Of all the lines in the material, tally those containing the string "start", and report nothing but the total.
....
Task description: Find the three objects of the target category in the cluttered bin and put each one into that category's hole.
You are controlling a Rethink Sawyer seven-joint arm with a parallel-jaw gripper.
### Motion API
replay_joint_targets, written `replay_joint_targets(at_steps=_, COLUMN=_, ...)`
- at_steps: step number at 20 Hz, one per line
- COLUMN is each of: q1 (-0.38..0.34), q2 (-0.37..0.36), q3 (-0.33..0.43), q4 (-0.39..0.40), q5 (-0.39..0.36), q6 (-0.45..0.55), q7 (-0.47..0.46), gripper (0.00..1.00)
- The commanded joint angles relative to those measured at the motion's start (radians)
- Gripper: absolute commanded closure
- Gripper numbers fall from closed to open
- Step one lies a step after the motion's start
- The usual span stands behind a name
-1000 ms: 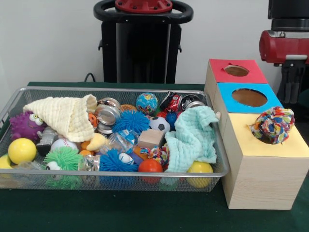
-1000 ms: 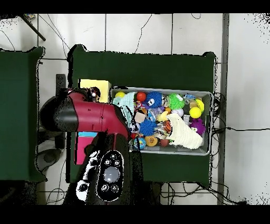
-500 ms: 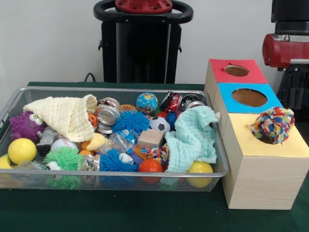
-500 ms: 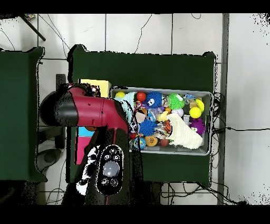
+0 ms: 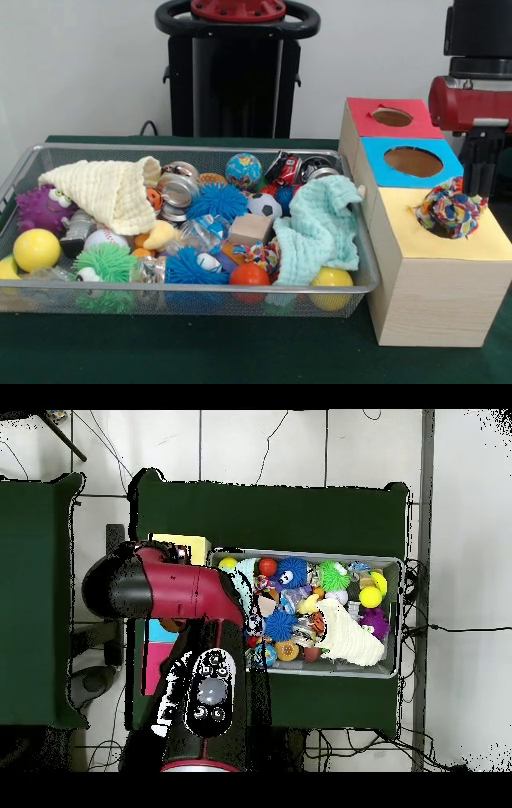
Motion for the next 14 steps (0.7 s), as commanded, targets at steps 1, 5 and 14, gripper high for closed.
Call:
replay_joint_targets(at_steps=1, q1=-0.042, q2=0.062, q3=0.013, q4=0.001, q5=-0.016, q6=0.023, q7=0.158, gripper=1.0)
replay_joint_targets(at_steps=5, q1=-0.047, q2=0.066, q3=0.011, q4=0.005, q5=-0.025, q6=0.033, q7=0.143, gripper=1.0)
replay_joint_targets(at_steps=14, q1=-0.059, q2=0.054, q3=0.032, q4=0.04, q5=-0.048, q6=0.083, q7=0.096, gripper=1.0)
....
Output - 2